(Input data Opens)

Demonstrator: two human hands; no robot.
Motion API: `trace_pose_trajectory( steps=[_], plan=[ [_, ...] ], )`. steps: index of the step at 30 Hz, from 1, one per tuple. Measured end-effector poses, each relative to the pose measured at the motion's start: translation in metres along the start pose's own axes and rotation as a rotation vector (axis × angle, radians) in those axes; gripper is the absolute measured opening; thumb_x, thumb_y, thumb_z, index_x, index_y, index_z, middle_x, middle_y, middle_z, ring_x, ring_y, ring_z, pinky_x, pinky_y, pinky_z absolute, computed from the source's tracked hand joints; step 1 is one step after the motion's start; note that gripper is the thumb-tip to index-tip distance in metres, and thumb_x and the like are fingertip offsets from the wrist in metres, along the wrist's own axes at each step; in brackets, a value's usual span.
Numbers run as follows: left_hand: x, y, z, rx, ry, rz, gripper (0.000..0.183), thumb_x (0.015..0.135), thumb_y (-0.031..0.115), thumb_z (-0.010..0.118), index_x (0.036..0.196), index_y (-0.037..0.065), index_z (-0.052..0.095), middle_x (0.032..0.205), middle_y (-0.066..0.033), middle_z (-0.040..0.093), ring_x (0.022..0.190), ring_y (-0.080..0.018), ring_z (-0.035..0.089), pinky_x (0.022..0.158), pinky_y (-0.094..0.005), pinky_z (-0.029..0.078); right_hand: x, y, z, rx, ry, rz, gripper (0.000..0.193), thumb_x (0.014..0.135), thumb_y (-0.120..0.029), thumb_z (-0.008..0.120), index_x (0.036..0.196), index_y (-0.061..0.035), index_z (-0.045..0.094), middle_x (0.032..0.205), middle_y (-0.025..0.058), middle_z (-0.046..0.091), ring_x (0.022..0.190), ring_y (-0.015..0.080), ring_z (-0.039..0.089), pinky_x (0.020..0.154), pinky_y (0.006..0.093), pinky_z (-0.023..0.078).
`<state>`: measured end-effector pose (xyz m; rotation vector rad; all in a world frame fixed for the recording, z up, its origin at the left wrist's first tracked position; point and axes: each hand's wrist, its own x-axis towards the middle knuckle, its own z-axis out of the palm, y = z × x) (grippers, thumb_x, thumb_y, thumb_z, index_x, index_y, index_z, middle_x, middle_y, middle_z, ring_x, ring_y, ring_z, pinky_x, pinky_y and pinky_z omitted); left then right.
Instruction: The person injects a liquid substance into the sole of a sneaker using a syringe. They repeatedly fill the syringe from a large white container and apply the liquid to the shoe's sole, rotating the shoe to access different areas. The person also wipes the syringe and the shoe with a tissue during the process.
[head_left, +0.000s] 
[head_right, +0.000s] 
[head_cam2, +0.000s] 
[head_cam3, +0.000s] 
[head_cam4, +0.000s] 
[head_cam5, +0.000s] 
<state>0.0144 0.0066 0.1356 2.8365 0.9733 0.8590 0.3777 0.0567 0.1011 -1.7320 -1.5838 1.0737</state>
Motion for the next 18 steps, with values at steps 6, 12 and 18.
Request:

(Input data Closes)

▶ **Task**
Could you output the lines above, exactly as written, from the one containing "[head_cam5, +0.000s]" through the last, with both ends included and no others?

▶ **The completed task**
[head_cam5, +0.000s] 
<state>0.0144 0.0066 0.1356 2.8365 0.9733 0.8590 0.3777 0.0567 0.1011 -1.7320 -1.5838 1.0737</state>
Motion for the next 18 steps, with values at steps 6, 12 and 18.
Request:

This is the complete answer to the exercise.